■ Work to be completed
With the line containing "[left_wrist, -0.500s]" as the start and the line containing "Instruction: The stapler" as the end, transcribe that span of the entries below exactly, including both.

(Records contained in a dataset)
◇ ◇ ◇ ◇ ◇ ◇ ◇

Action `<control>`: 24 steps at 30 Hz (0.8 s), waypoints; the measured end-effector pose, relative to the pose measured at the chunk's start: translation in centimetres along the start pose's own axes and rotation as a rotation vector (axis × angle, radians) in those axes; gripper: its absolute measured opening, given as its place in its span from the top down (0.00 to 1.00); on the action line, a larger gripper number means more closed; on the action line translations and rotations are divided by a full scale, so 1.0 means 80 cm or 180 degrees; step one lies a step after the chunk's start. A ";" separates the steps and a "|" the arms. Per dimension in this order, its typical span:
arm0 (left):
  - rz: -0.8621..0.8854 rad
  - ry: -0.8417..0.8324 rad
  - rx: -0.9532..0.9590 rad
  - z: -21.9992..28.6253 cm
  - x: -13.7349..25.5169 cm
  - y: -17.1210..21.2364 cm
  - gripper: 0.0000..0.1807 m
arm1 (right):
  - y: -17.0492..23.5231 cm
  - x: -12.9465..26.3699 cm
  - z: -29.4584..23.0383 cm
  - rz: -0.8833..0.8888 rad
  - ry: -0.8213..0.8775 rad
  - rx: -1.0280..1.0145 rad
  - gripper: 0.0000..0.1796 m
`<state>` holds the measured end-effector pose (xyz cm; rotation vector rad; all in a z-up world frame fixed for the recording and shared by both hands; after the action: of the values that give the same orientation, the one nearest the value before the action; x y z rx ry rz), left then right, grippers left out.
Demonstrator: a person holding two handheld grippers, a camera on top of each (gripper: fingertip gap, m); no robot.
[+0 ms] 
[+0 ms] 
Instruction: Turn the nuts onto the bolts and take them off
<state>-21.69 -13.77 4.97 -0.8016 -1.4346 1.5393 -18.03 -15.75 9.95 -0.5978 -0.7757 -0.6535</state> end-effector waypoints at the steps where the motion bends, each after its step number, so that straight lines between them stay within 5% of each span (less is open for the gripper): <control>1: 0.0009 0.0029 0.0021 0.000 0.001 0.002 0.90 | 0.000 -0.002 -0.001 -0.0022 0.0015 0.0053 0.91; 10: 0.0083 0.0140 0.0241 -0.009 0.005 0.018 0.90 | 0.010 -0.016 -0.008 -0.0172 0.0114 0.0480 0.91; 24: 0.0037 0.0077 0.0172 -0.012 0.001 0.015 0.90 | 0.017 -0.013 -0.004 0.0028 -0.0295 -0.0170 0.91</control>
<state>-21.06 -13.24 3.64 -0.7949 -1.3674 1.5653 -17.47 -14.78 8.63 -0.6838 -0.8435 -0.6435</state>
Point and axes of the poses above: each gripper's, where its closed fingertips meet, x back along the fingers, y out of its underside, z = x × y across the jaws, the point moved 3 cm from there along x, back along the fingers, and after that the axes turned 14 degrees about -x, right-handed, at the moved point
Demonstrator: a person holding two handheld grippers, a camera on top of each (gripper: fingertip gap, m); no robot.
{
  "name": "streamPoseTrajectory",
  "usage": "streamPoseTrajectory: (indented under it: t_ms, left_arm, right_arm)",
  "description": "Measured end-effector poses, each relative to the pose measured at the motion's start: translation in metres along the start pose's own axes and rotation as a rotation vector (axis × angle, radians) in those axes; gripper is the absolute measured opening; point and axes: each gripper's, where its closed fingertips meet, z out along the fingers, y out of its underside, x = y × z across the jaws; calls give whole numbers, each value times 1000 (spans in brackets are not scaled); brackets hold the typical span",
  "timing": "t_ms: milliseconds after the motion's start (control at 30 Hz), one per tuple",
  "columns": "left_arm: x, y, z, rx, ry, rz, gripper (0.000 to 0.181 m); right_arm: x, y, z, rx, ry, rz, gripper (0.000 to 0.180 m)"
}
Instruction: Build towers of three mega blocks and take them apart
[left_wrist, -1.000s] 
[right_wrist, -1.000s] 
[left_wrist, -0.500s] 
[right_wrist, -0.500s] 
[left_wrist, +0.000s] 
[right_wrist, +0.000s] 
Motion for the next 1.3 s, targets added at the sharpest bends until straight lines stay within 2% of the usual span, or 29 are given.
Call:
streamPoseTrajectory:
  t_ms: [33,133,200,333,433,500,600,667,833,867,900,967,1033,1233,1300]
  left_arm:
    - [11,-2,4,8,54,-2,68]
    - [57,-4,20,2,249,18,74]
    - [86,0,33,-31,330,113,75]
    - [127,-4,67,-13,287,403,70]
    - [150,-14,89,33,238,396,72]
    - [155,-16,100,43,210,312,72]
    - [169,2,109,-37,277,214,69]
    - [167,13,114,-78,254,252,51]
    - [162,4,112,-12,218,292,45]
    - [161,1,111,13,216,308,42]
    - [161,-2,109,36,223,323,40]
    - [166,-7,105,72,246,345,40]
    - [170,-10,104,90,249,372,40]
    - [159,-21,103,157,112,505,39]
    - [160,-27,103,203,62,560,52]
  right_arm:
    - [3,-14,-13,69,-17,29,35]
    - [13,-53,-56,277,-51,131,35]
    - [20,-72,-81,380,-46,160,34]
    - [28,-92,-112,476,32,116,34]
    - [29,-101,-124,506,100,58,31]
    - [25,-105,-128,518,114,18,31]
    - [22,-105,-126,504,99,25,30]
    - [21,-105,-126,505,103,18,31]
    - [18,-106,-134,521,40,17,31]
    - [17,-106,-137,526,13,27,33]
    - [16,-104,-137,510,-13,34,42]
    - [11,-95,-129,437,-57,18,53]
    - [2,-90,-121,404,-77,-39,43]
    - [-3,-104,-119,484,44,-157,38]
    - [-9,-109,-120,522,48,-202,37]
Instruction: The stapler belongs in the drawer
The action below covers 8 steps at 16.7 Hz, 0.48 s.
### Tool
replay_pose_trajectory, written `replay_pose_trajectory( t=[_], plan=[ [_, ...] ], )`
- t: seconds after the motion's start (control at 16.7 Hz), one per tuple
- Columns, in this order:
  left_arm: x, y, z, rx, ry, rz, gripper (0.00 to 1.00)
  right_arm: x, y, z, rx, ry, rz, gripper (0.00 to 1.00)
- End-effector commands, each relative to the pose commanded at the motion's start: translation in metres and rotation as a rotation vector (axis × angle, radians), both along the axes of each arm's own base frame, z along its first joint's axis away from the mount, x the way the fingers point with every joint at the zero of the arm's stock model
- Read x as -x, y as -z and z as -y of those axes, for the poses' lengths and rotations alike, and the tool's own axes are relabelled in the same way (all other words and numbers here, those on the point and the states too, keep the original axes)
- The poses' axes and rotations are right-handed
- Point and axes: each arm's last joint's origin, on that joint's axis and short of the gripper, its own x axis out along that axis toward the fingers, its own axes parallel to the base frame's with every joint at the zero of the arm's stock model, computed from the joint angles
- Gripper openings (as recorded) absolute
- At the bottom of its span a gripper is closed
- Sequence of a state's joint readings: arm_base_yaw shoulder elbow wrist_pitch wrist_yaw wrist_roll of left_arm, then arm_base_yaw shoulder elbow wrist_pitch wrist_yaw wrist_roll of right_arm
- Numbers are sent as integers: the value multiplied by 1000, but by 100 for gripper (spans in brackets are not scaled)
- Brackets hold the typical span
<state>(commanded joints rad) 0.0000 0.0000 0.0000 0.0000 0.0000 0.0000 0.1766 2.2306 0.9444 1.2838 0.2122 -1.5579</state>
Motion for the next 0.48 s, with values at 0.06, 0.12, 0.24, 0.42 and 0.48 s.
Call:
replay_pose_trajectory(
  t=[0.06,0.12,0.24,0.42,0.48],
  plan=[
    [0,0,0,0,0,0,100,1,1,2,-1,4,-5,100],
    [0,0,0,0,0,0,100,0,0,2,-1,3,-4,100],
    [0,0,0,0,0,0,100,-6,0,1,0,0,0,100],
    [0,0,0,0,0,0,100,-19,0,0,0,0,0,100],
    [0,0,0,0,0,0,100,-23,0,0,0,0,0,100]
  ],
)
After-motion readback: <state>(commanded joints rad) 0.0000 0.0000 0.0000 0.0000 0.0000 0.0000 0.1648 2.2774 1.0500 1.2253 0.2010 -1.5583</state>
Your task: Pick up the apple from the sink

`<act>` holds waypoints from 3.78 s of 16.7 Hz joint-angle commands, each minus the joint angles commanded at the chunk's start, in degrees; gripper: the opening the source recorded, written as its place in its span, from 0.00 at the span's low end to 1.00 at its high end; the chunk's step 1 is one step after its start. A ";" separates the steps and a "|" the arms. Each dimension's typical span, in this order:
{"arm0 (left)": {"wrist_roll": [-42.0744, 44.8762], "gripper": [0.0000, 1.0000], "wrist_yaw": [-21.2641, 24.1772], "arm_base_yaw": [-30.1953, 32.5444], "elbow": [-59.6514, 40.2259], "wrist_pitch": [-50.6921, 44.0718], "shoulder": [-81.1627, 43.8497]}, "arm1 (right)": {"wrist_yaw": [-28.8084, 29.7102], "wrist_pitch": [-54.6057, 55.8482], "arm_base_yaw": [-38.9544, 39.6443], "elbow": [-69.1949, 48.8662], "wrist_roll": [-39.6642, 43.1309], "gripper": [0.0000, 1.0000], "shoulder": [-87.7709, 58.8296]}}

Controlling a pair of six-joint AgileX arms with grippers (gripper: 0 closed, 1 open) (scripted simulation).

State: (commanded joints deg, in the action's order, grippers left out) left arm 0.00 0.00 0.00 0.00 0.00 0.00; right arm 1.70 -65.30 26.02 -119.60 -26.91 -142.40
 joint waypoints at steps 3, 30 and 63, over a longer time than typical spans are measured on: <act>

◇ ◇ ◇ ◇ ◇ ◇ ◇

■ Task solution
[left_wrist, -0.500s] 
[right_wrist, -0.500s] 
[left_wrist, +0.000s] 
[right_wrist, +0.000s] 
Motion for the next 1.3 s, targets added at the sharpest bends until straight lines stay within 2% of the usual span, or 29 are given.
Call:
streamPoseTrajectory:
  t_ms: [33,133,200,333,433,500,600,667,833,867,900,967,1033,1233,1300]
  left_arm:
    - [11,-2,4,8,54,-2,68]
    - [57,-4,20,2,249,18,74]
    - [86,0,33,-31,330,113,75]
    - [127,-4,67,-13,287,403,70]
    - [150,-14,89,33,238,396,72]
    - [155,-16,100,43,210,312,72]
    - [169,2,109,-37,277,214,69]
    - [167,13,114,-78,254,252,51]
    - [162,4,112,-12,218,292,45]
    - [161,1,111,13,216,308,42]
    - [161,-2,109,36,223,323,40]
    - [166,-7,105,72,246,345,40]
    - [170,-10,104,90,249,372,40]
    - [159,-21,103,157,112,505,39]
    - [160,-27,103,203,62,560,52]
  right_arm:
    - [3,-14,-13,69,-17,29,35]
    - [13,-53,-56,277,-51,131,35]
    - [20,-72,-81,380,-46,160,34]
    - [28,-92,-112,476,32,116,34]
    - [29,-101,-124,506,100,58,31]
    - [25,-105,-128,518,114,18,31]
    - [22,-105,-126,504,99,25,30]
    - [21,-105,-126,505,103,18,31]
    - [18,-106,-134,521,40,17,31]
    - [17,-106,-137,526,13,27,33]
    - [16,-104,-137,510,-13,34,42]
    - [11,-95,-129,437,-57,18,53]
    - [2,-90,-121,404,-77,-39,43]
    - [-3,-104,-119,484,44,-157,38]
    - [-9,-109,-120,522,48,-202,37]
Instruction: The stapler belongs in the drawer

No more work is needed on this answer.